Hausa and Kanuri languages as archive for the history of Sahara and Sahel in 18th and 19th century (LANGARCHIV) is an ERC Starting Grant held by PI Camille Lefebvre (CNRS-IMAf). It aims at identifying and studying Hausa- and Kanuri-language sources for the history of the Central Sahel collected by German, British, and French scholars between 1772 and 1913 in West and North Africa, England, and Brazil. The analysis of these sources by LANGARCHIV’s multi-disciplinary team of researchers has the potential to expand our knowledge of the social history of this region beyond what can be evinced from the better known writings of the Sokoto intelligentsia. Benedetta Rossi is senior mentor for this project.  

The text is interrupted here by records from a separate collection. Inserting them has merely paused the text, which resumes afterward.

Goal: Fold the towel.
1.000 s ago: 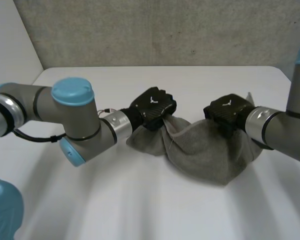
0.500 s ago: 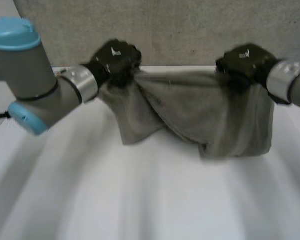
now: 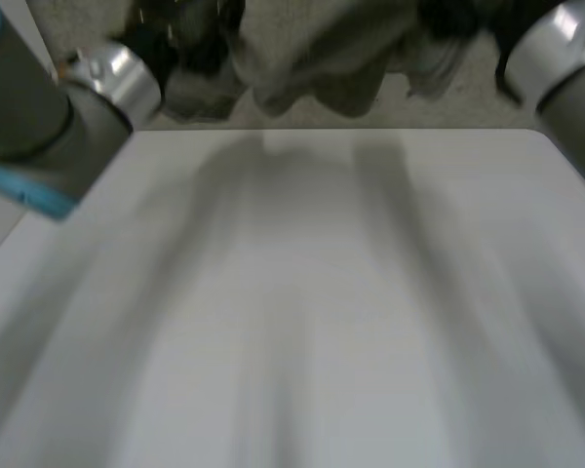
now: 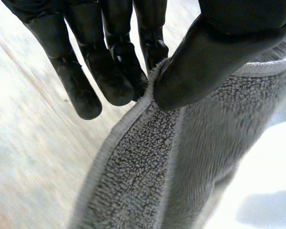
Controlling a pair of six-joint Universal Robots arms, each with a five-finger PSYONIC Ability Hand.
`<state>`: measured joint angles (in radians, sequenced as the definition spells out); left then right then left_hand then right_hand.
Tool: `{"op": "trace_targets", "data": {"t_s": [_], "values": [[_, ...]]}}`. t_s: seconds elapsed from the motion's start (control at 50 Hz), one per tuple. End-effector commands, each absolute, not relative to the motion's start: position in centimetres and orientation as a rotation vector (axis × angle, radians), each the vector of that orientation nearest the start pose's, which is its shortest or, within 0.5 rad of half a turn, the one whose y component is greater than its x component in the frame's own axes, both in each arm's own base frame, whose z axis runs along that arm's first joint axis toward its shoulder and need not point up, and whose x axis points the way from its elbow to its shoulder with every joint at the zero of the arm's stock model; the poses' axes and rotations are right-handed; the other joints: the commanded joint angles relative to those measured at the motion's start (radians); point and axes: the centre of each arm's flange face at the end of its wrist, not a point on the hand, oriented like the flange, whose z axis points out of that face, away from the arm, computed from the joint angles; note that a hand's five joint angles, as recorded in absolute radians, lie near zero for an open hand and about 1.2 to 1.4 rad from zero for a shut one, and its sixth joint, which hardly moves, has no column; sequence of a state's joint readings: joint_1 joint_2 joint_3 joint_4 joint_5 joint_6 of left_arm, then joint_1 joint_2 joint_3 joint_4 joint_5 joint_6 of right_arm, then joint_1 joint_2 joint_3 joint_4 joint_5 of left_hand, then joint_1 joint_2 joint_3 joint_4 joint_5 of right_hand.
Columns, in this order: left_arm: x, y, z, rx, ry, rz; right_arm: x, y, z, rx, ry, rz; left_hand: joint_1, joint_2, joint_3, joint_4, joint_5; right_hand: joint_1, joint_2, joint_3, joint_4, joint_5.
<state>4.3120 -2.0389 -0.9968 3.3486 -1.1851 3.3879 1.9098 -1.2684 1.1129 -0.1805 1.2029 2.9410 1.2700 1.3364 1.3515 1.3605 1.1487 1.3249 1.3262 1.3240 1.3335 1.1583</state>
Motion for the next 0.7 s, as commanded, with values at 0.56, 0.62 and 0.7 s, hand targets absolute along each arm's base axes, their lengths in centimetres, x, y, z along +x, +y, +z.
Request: {"op": "trace_targets", "data": {"t_s": [0.56,0.62,0.7], "values": [[-26.4,-31.8,12.1,1.224,2.144,-2.092,23.1,-26.1,19.6,-1.239,2.028,-1.821,-0.510,-0.576,-0.592,-0.601,-0.563,0.071,0.070,0.072,0.063,0.063],[-26.2,-32.1,12.1,1.189,2.124,-2.094,23.0,-26.3,19.9,-1.240,2.025,-1.836,-0.616,-0.682,-0.697,-0.706,-0.669,0.071,0.070,0.072,0.063,0.063],[-26.1,-32.2,12.0,1.179,2.124,-2.087,22.8,-26.7,20.1,-1.226,2.029,-1.847,-0.616,-0.682,-0.698,-0.707,-0.669,0.071,0.070,0.072,0.063,0.063]]}}
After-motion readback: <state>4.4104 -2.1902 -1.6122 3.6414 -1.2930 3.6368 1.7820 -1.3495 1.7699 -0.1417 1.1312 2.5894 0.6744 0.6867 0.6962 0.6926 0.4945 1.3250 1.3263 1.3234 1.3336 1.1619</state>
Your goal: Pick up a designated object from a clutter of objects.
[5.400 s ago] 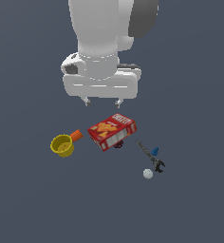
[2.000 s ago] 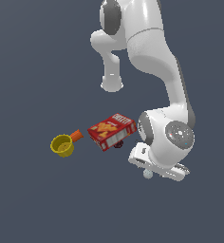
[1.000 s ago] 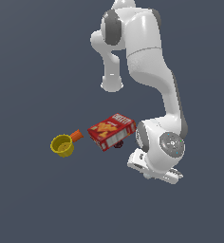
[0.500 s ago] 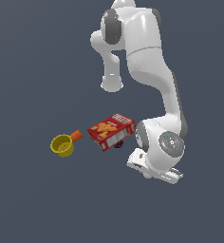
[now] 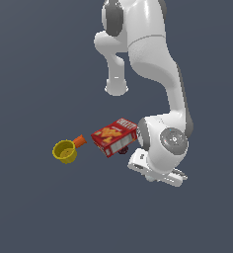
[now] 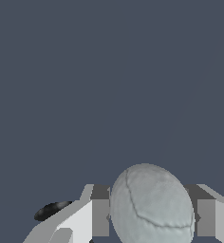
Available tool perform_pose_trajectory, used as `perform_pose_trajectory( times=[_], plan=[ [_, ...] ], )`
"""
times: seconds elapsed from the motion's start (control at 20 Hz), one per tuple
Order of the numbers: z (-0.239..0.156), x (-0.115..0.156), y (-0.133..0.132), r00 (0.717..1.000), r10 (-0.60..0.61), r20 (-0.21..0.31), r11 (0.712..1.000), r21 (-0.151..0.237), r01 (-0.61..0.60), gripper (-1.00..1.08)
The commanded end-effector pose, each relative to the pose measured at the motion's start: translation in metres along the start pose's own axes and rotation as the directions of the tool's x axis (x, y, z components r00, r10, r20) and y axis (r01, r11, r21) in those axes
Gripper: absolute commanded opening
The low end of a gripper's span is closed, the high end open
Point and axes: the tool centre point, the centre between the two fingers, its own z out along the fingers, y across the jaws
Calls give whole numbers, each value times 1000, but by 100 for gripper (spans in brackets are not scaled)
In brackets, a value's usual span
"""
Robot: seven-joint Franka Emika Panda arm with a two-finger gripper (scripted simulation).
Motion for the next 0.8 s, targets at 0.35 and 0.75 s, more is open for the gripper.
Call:
perform_pose_trajectory(
  times=[0.35, 0.75],
  plan=[
    [-67, -4, 51, 1000, 1, -1, 1000, 1, -1, -100],
    [-142, -9, 107, 1000, 1, 0, 1000, 2, -1, -100]
  ],
)
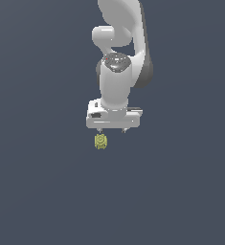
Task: Pick up the object and move it to a goal position.
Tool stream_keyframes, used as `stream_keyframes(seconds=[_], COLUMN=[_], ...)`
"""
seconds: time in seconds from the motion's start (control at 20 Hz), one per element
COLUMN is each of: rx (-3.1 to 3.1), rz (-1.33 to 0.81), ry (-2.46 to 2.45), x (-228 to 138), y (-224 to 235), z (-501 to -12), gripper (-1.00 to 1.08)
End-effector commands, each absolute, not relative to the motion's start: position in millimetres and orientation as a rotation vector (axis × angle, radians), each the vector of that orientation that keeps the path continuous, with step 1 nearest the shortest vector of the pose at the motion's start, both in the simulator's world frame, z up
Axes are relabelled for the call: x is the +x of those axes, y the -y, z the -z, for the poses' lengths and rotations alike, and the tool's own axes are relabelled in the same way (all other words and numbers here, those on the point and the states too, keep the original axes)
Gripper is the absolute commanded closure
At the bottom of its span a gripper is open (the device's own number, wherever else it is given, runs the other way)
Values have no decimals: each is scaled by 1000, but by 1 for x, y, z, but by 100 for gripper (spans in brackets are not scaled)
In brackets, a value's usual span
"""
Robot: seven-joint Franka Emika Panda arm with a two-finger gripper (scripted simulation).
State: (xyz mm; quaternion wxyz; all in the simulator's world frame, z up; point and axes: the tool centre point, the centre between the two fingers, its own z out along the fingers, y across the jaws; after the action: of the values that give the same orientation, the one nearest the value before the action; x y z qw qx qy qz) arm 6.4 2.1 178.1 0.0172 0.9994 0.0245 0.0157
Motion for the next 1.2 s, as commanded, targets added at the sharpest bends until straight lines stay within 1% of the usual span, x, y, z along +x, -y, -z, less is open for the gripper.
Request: stream_keyframes(seconds=[0.0, 0.4, 0.65, 0.9, 1.15], rx=[3106, 3085, 3086, 3095, 3115], rz=[-49, -120, -117, -97, -55], ry=[-76, -121, -120, -123, -125], x=[6, 19, 18, 13, -1], y=[-2, 7, 8, 16, 35], z=[-178, -204, -202, -183, -143], gripper=[-92, -92, -92, -92, -92])
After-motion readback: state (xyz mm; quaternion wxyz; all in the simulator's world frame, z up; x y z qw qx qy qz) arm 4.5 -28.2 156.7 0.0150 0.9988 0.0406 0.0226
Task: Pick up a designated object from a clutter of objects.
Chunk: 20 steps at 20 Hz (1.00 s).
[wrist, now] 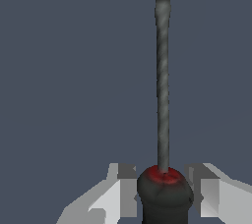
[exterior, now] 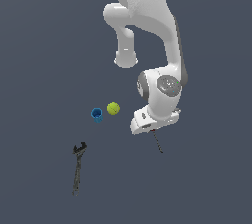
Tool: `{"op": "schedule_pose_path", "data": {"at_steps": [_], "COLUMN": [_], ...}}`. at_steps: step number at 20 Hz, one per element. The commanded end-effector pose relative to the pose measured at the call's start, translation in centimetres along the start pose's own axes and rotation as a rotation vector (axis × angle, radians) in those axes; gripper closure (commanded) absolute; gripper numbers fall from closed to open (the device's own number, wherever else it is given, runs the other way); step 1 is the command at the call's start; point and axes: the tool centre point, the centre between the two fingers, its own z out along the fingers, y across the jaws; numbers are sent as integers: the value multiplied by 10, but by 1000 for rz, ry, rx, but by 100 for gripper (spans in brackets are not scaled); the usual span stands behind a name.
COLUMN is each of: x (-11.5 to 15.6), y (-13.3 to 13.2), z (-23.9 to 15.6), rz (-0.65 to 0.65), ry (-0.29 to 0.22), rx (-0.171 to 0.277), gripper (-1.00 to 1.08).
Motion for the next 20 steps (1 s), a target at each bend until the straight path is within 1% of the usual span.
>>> {"op": "schedule_pose_path", "data": {"at_steps": [1, 20], "x": [-7, -69], "y": [16, 162], "z": [-20, -205], "rz": [1, 0], "ry": [2, 3], "rx": [-1, 3], "gripper": [108, 108]}}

Legacies of Slavery in Niger: Mobilising Memory, Heritage, and Politics to End Abuse (LESLAN) is financed by a Global Challenges Research Fund (GCRF) grant of the Arts and Humanities Research Council (AHRC) administered by the Anti-slavery Knowledge Network of the UK (Project ref: AKN00114). Benedetta Rossi is PI and coordinates LESLAN in collaboration with the two National Coordinators Mr Ali Bouzou of Timidria and Prof. Mahaman Tidjani Alou of Abdou Moumouni University of Niamey. LESLAN supports the activities of the national Anti-Slavery Task Force and Timidria, Niger’s main anti-slavery NGO, in their efforts to improve the circumstances of persons of slave descent and eradicate slavery in the Republic of Niger. It conducts research on the historical and contemporary dimensions of slavery, with communities self-identifying as slave descendants participating in the design, implementation, and analysis. Following its opening conference in December 2018, LESLAN is developing an exhibition entitled ‘The World the Slaves Built’ (Niamey, September-October 2019), which will foreground the important contribution that enslaved persons made to the history of the country in spite of their oppression. LESLAN’s website and blog: 

The COST Action “Worlds of Related Coercions in worK” (WORCK) is a collaborative research network that explores the coexistence, entanglement and overlapping of coercive work relations throughout history. It seeks to overcome the classic divides of labour history discourse (productive/unproductive, free/unfree, capitalist/pre-capitalist) by focusing on violence, expropriation and marginalisation as experienced in specific historical and social contexts. In an attempt to avoid prioritising classic frameworks for studying labour exploitation and destabilising Eurocentric accounts of labour relations, this project addresses the persistence and transformation of coercion and bondage across gender orders, world empires and historical eras.